Dr. Bin Xu, a Research Assistant Professor for the Department of Automotive Engineering at Clemson University, gave a seminar on Monday, March 8 over “Physics-based/ Data-driven Diesel Engine Waste Heat Recovery and Hybrid Vehicle Propulsion System Energy Management for Fuel Efficiency Improvement.”
Abstract: For internal combustion engines, the engine efficiency is generally below 40% for gasoline engines and 50% for diesel engines. For a heavy-duty diesel engine, around 40-60% of energy is wasted as heat via exhaust gas, EGR cooler, and coolant. Waste heat recovery (WHR) techniques have the potential to achieve the fuel economy and emission reduction goals for its mature technology and high efficiency. Conventional modeling and power analysis in WHR system focus on static engine operating conditions, whereas engine experiences torque variation even at highway conditions. To overcome the research gaps in dynamic modeling, control and optimization over highly transient engine operating conditions, a series of systematic modeling, control, optimization and experimental validation work are conducted to understand the characteristics of the WHR system and maximize the waste energy recovery. According to dyno test result, 3% absolute break thermal efficiency improvement is achieved in a 13L diesel engine with the developed WHR system.

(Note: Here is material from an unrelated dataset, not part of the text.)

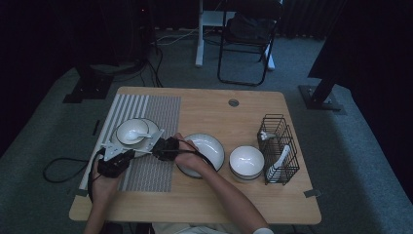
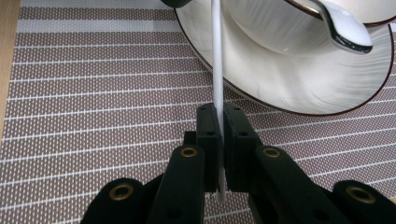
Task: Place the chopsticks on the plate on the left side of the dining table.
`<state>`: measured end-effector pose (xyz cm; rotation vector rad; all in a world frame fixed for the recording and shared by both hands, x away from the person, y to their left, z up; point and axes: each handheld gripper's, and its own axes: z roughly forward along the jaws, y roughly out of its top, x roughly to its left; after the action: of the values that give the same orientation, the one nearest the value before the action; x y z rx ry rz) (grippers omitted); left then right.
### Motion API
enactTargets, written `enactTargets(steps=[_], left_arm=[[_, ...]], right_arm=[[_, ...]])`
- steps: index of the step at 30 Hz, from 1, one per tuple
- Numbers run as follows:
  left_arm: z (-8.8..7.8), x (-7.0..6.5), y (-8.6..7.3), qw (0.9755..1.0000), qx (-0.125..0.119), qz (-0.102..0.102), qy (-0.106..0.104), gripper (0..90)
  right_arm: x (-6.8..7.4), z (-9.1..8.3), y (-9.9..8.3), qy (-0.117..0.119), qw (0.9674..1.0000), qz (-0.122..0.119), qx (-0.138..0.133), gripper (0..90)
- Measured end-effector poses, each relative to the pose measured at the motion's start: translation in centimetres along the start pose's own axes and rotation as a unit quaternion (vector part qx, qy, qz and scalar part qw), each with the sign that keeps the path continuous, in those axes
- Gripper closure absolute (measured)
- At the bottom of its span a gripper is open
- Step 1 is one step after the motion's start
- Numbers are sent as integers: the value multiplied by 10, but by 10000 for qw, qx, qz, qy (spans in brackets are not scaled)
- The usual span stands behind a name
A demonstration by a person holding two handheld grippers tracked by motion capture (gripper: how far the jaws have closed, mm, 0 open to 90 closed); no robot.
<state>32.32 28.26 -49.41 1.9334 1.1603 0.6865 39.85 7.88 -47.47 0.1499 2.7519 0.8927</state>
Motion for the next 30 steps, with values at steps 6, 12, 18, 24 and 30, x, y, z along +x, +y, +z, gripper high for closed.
enactTargets(steps=[6, 12, 18, 24, 30], left_arm=[[2, -1, -1, 10000, 55, -1, 1, 848], [4, -2, -2, 10000, 65, -18, -6, 847], [5, -1, -1, 10000, 70, -15, 14, 847], [6, 0, -2, 9999, 92, -53, 28, 847], [7, 0, -3, 9999, 117, -72, 11, 846]], right_arm=[[0, 4, 1, 1, 10000, 42, -19, 860], [0, 4, 1, -56, 10000, 74, -30, 843], [-2, -3, -2, -139, 9999, 95, -24, 754], [-3, -9, -12, -213, 9997, 25, 93, 727], [-10, -8, -19, -305, 9993, 204, 113, 767]])
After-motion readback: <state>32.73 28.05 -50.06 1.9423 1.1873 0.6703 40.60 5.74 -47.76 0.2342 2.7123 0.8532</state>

The automotive industry is in the pace of reforming from petroleum-dependent to renewable energy-dependent for better sustainability and environmental friendly goals. Hybrid Electric Vehicle (HEV) is the first step towards the propulsion system electrification. With a given vehicle hardware, one key factor affecting the fuel consumption is the energy management of the engine and the electric motor, which could lead to 20% fuel consumption variation. Conventional energy management strategies (EMS) are either rule-based or model-based. Rule-based EMS lacks optimization and leaves large room for fuel saving. Model-based EMS like model predictive control depends on reduced order models, which require long time to build for the complex vehicle propulsion system and sacrifice model accuracy for short computation time. Model- free reinforcement learning (RL) based EMS is proposed to address the optimization concern of rule-based methods and reduced order model development concern of model-based methods. Parametric study is conducted to interpret the RL state/ action/ reward selection and their impact on fuel economy, which is supported by value functions and policy maps. An ensemble RL framework is proposed to integrate RL with conventional EMS methods for better fuel economy. Moreover, two warm start methods are proposed to reduce the learning time of RL as much as 68%.

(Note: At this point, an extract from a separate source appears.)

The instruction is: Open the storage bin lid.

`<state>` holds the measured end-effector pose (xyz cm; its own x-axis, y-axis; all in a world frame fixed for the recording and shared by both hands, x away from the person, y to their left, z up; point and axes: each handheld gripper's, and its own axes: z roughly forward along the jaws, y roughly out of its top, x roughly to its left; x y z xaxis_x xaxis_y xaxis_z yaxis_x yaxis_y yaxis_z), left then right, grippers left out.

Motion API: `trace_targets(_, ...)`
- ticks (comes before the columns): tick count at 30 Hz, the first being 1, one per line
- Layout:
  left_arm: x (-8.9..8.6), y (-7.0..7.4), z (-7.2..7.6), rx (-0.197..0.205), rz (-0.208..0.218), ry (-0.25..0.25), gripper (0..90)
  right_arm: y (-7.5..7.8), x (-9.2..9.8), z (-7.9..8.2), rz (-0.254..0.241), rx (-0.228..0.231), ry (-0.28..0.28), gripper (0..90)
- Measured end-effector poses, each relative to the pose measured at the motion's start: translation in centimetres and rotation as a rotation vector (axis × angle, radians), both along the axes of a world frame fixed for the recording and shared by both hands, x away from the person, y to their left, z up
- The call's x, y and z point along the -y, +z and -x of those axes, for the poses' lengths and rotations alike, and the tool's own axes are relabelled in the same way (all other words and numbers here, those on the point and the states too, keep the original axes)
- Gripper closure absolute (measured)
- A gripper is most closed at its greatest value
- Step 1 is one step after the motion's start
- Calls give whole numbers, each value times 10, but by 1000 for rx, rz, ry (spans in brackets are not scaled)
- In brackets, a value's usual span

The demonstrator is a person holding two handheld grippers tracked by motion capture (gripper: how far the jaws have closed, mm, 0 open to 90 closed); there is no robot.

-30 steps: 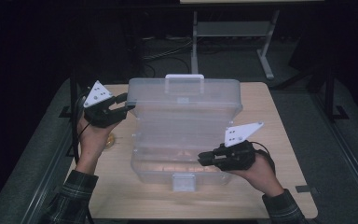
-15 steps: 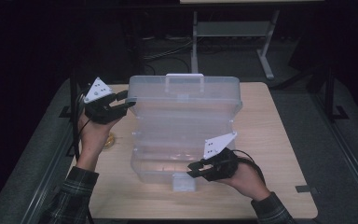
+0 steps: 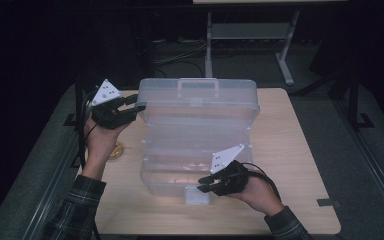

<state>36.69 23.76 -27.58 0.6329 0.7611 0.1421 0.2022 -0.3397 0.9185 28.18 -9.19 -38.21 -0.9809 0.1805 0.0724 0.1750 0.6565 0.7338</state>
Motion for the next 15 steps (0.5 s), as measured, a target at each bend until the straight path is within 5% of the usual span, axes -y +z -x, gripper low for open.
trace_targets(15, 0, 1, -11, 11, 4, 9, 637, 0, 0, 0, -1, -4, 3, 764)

Bio: Bin Xu joined the Department of Automotive Engineering, Clemson University in March 2020 as a Research Assistant Professor. Prior to coming to Clemson, Dr. Xu was a Research Scientist at the Stanford University. Dr. Xu received his B.S. degree from Hunan University China in 2013, Ph.D. from Clemson University in 2017, both in Automotive Engineering. Dr. Xu’s research focus on propulsion system modeling and control, particularly in the areas of physics-based and data-driven modeling, control, and fuel efficiency optimization. Over the past 4 years, Dr. Xu has published 31 peer-reviewed articles including 13 first-authored journal articles and his research have been cited 337 times in Google Scholar. Dr. Xu is the Guest Editor of SAE International Journal of Electrified Vehicles and a Review Editor of Frontiers in Energy Research. Additionally, Dr. Xu serves as the reviewer for 10+ journals in energy and transportation fields, such as Renewable and Sustainable Energy Reviews, Applied Energy, and IEEE Transactions on Intelligent Transportation Systems.